• [PROBLEM REQUIREMENTS]: The records must be repeated exactly and in their entirety.

(Beginning of EXTRACTED DATA)

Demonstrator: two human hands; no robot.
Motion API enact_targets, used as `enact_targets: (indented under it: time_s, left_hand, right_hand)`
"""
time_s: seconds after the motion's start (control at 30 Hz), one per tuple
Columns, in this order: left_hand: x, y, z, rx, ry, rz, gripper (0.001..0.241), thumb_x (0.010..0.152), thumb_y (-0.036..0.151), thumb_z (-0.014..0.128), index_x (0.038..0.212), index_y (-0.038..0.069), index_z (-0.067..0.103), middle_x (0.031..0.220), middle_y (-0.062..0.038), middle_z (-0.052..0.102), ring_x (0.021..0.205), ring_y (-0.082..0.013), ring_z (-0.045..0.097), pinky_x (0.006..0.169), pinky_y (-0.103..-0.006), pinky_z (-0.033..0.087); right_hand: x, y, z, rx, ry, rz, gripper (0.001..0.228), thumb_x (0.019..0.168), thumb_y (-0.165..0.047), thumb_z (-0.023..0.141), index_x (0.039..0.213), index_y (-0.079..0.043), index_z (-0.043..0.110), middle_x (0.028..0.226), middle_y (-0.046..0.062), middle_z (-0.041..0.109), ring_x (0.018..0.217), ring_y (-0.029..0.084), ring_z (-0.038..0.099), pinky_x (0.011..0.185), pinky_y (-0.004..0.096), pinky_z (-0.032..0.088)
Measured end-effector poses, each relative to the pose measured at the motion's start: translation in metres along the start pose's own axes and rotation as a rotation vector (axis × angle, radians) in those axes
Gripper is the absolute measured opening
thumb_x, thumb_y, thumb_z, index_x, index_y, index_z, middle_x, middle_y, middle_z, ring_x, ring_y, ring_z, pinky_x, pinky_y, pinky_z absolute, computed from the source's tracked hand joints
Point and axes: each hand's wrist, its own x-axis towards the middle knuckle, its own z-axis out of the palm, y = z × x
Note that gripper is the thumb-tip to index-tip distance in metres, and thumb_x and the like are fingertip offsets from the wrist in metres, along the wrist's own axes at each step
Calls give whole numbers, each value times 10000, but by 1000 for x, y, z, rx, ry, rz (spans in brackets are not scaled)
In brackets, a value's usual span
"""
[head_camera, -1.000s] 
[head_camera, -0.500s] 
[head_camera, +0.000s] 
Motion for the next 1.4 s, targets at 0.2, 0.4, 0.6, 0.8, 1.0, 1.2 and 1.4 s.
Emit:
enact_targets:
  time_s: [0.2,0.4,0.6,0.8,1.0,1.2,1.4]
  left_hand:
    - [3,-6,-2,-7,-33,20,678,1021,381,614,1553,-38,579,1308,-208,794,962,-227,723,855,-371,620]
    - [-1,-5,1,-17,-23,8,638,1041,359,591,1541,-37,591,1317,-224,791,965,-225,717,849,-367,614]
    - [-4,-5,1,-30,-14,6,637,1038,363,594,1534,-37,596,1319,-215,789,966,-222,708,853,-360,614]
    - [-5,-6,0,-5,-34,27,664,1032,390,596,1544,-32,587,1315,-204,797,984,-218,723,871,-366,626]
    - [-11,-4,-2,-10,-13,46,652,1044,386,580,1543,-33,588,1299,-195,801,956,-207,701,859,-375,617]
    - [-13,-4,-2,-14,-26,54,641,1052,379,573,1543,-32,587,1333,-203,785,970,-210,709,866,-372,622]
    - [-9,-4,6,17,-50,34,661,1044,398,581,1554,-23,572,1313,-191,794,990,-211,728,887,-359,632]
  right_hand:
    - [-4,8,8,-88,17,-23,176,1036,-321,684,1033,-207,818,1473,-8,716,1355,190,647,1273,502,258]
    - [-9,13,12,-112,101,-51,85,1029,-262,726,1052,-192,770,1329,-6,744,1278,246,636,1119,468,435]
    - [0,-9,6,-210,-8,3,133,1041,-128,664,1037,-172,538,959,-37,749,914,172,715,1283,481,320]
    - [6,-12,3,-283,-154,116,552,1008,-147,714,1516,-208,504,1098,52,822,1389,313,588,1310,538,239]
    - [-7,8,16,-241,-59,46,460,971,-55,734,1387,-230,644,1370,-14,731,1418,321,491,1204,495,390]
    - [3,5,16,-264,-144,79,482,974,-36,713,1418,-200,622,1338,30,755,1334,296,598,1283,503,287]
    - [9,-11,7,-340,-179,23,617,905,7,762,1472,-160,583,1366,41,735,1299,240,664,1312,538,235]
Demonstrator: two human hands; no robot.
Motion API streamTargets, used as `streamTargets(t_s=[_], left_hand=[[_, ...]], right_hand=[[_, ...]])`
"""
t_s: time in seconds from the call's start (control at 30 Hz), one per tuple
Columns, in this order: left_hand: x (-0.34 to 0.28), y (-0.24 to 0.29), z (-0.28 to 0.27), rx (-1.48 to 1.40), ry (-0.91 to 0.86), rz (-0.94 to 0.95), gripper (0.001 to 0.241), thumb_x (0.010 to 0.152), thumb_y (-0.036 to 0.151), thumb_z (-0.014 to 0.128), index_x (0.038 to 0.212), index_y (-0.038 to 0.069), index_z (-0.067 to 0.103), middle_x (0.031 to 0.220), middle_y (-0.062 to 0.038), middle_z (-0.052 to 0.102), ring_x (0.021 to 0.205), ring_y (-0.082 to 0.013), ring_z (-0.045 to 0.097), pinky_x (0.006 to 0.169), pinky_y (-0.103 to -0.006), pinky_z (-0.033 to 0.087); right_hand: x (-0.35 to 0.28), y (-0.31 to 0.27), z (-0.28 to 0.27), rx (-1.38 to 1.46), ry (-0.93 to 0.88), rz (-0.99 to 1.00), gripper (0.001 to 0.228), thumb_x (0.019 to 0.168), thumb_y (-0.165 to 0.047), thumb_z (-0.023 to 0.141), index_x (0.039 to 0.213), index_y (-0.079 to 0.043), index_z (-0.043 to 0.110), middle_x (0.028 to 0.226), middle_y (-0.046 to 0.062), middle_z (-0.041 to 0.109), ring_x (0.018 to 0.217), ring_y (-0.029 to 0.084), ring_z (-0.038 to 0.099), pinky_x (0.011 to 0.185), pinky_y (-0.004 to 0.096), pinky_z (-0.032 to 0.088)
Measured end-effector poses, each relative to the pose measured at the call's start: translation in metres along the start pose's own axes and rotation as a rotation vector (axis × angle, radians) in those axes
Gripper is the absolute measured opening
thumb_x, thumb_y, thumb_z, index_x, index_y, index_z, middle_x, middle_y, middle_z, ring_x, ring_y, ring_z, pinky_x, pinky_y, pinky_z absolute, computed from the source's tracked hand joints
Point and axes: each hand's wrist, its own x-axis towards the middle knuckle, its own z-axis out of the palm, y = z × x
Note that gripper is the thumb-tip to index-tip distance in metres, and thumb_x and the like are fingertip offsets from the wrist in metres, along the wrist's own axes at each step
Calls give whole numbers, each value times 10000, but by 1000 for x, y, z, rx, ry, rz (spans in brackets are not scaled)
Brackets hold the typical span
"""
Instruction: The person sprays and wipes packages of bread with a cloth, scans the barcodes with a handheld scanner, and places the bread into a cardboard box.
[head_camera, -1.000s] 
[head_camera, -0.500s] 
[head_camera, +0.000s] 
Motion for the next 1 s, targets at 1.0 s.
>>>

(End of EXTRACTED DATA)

• [THE ANSWER]:
Demonstrator: two human hands; no robot.
Motion API enact_targets, used as `enact_targets: (indented under it: time_s, left_hand, right_hand)`
"""
time_s: seconds after the motion's start (control at 30 Hz), one per tuple
Columns, in this order: left_hand: x, y, z, rx, ry, rz, gripper (0.001..0.241), thumb_x (0.010..0.152), thumb_y (-0.036..0.151), thumb_z (-0.014..0.128), index_x (0.038..0.212), index_y (-0.038..0.069), index_z (-0.067..0.103), middle_x (0.031..0.220), middle_y (-0.062..0.038), middle_z (-0.052..0.102), ring_x (0.021..0.205), ring_y (-0.082..0.013), ring_z (-0.045..0.097), pinky_x (0.006..0.169), pinky_y (-0.103..-0.006), pinky_z (-0.033..0.087); right_hand: x, y, z, rx, ry, rz, gripper (0.001..0.228), thumb_x (0.019..0.168), thumb_y (-0.165..0.047), thumb_z (-0.023..0.141), index_x (0.039..0.213), index_y (-0.079..0.043), index_z (-0.043..0.110), middle_x (0.028..0.226), middle_y (-0.046..0.062), middle_z (-0.041..0.109), ring_x (0.018..0.217), ring_y (-0.029..0.084), ring_z (-0.038..0.099), pinky_x (0.011..0.185), pinky_y (-0.004..0.096), pinky_z (-0.032..0.088)
Measured end-effector poses, each relative to the pose measured at the motion's start: translation in metres along the start pose's own axes and rotation as a rotation vector (axis × angle, radians) in those axes
Gripper is the absolute measured opening
thumb_x, thumb_y, thumb_z, index_x, index_y, index_z, middle_x, middle_y, middle_z, ring_x, ring_y, ring_z, pinky_x, pinky_y, pinky_z absolute, computed from the source's tracked hand joints
Point and axes: each hand's wrist, its own x-axis towards the middle knuckle, its own z-axis out of the palm, y = z × x
Note that gripper is the thumb-tip to index-tip distance in metres, and thumb_x and the like are fingertip offsets from the wrist in metres, along the wrist's own axes at each step
Calls give whole numbers, each value times 10000, but by 1000 for x, y, z, rx, ry, rz (spans in brackets are not scaled)
In brackets, a value's usual span
"""
[head_camera, -1.000s] 
[head_camera, -0.500s] 
[head_camera, +0.000s] 
Motion for the next 1.4 s, targets at 0.2, 0.4, 0.6, 0.8, 1.0, 1.2 and 1.4 s.
Emit:
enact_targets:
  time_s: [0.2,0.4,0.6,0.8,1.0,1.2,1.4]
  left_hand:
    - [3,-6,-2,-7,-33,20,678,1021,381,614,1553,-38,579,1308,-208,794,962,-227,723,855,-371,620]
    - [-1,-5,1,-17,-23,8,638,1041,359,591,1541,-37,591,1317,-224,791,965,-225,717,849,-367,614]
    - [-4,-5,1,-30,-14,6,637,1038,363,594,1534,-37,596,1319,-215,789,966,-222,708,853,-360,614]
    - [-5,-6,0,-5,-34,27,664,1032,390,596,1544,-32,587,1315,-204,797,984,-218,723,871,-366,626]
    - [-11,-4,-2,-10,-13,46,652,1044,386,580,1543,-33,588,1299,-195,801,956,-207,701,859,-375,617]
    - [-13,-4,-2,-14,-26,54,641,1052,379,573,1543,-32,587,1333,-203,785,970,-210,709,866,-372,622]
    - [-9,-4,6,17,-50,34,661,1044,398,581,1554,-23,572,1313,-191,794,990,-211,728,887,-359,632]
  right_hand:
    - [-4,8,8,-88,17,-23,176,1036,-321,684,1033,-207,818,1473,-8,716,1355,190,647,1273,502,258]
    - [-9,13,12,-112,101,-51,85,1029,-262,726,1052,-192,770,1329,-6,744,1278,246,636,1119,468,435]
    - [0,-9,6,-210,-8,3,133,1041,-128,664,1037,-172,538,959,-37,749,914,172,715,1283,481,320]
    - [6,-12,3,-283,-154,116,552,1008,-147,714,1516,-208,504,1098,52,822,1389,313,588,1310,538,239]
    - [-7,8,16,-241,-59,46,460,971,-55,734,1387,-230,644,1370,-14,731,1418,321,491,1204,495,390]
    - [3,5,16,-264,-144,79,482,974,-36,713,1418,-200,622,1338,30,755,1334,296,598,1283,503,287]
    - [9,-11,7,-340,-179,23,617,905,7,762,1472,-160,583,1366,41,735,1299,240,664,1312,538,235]
Demonstrator: two human hands; no robot.
Motion API streamTargets, used as `streamTargets(t_s=[_], left_hand=[[_, ...]], right_hand=[[_, ...]])`
"""
t_s: time in seconds from the call's start (control at 30 Hz), one per tuple
Columns, in this order: left_hand: x (-0.34 to 0.28), y (-0.24 to 0.29), z (-0.28 to 0.27), rx (-1.48 to 1.40), ry (-0.91 to 0.86), rz (-0.94 to 0.95), gripper (0.001 to 0.241), thumb_x (0.010 to 0.152), thumb_y (-0.036 to 0.151), thumb_z (-0.014 to 0.128), index_x (0.038 to 0.212), index_y (-0.038 to 0.069), index_z (-0.067 to 0.103), middle_x (0.031 to 0.220), middle_y (-0.062 to 0.038), middle_z (-0.052 to 0.102), ring_x (0.021 to 0.205), ring_y (-0.082 to 0.013), ring_z (-0.045 to 0.097), pinky_x (0.006 to 0.169), pinky_y (-0.103 to -0.006), pinky_z (-0.033 to 0.087); right_hand: x (-0.35 to 0.28), y (-0.31 to 0.27), z (-0.28 to 0.27), rx (-1.38 to 1.46), ry (-0.93 to 0.88), rz (-0.99 to 1.00), gripper (0.001 to 0.228), thumb_x (0.019 to 0.168), thumb_y (-0.165 to 0.047), thumb_z (-0.023 to 0.141), index_x (0.039 to 0.213), index_y (-0.079 to 0.043), index_z (-0.043 to 0.110), middle_x (0.028 to 0.226), middle_y (-0.046 to 0.062), middle_z (-0.041 to 0.109), ring_x (0.018 to 0.217), ring_y (-0.029 to 0.084), ring_z (-0.038 to 0.099), pinky_x (0.011 to 0.185), pinky_y (-0.004 to 0.096), pinky_z (-0.032 to 0.088)
Measured end-effector poses, each relative to the pose measured at the call's start: translation in metres along the start pose's own axes and rotation as a rotation vector (axis × angle, radians) in those axes
Gripper is the absolute measured opening
thumb_x, thumb_y, thumb_z, index_x, index_y, index_z, middle_x, middle_y, middle_z, ring_x, ring_y, ring_z, pinky_x, pinky_y, pinky_z absolute, computed from the source's tracked hand joints
Point and axes: each hand's wrist, its own x-axis towards the middle knuckle, its own z-axis out of the palm, y = z × x
Note that gripper is the thumb-tip to index-tip distance in metres, and thumb_x and the like are fingertip offsets from the wrist in metres, along the wrist's own axes at each step
Calls give whole numbers, each value times 10000, but by 1000 for x, y, z, rx, ry, rz (spans in brackets are not scaled)
Brackets hold the typical span
"""
Instruction: The person sprays and wipes packages of bread with a cloth, scans the barcodes with a handheld scanner, and places the bread into a cardboard box.
[head_camera, -1.000s] 
[head_camera, -0.500s] 
[head_camera, +0.000s] 
Motion for the next 1 s, targets at 1.0 s.
>>>

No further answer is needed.